Medrod sah Blicke, die sich kurz auf ihn richteten und sich rasch wieder abwandten. Sie hatten sich an ihn gewöhnt – es war Zeit, sie daran zu erinnern, wer er tatsächlich war.

»Fast neun Jahre habe ich bei den Sachsen verbracht und ihre Sprache gelernt. Nach einer Weile vergaßen sie, in meiner Gegenwart auf ihre Worte zu achten. Im Augenblick verhalten sie sich ruhig, aber sie haben ihre Träume, den Rest dieser Insel zu erobern, keineswegs aufgegeben. Ein Jahrzehnt lang hat die Angst vor Artors Namen sie davon abgehalten. Aber mittlerweile wächst eine neue Generation von Kriegern heran, die keine Ehrfurcht vor britischen Waffen gelernt hat. Ob durch Angst oder durch Freundschaft, man muss ihnen jetzt Fesseln anlegen, und das kann einzig durch einen König geschehen.«

Das Feuer flackerte, als ein Windstoß von draußen, gleich einem Widerhall seiner Worte, den Druck in der Halle veränderte.

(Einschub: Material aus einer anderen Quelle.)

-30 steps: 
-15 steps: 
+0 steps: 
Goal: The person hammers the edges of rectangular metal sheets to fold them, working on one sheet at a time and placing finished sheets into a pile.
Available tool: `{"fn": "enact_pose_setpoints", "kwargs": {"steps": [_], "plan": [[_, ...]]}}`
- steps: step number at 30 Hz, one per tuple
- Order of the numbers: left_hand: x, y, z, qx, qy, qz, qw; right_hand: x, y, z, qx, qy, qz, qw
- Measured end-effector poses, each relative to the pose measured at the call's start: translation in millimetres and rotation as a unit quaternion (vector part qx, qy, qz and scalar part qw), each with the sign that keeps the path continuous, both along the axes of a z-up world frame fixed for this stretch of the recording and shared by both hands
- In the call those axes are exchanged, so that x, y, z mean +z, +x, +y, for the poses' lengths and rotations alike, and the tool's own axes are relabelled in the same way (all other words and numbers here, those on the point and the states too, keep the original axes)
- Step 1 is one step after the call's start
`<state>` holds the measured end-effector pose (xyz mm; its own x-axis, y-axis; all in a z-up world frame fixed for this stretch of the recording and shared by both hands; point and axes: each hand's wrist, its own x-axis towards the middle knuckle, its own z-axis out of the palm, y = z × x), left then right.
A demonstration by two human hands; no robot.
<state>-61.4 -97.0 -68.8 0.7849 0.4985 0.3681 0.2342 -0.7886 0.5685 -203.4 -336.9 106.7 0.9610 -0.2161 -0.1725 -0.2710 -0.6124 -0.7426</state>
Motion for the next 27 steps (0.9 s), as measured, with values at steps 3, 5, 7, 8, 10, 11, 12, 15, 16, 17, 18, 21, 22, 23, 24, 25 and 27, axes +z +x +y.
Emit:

»Und erhebt Ihr Anspruch auf den Thron?«, rief einer der dumnonischen Fürsten.

Medrod holte tief Luft. Hierfür war er geboren worden; er war von seiner Mutter dazu ausgebildet worden, ihr als Waffe gegen den König zu dienen. Nun, da Morgause ihre Rache aufgegeben hatte, würde es seine Rache an ihr sein, Artors Platz einzunehmen. Und er wollte es, mehr als er je zuvor etwas gewollt hatte, abgesehen vielleicht von der Liebe seiner Mutter – oder Kea – oder Gwendivar.

»Das tue ich. Ich besitze das Recht dazu, gleichgültig ob ihr mich als Sohn oder als Neffen betrachtet, und ich besitze den Willen dafür.« Seine Stimme schallte durch die Halle. »Artor hat eure Söhne und eure Reichtümer in einem sinnlosen Krieg in der Fremde vergeudet. Ich werde beides sicher in Britannien behalten. Er hat den Fürsten dieses Landes kurze Leinen angelegt, aber die Sachsenkriege sind längst vorüber, und wir können es uns erlauben, mit weniger zentraler Befehlsgewalt zu herrschen. Dennoch muss es einen Mann mit der Macht und dem Ansehen geben, der sich ihrer annimmt. All das will ich als euer König tun!«

»Was sagt Frau Gwendivar dazu?«, wollte Constantin wissen.

Medrod wandte sich der Königin zu und streckte die Hand aus. Sie erhob sich, allerdings noch blasser als zuvor, sofern dies möglich war.

»Artor hat uns aufgegeben«, verkündete sie mit leiser Stimme. »Lasst Medrod die Herrschaft übernehmen…«

Medrod verneigte sich vor ihr, dann richtete er sich auf, wobei er sich absichtlich so hinstellte, dass der Schein des Feuers ihn in goldenes Licht tauchen würde.

»Medrod!«, rief Martinus, und zuerst stimmte Cunoglassus, dann ein Dutzend anderer in den Ruf mit ein. Sie brüllten seinen Namen, bis die Dachsparren erbebten, und als der Beifall schließlich verebbte, setzte Medrod sich auf den großen geschnitzten Stuhl des Königs.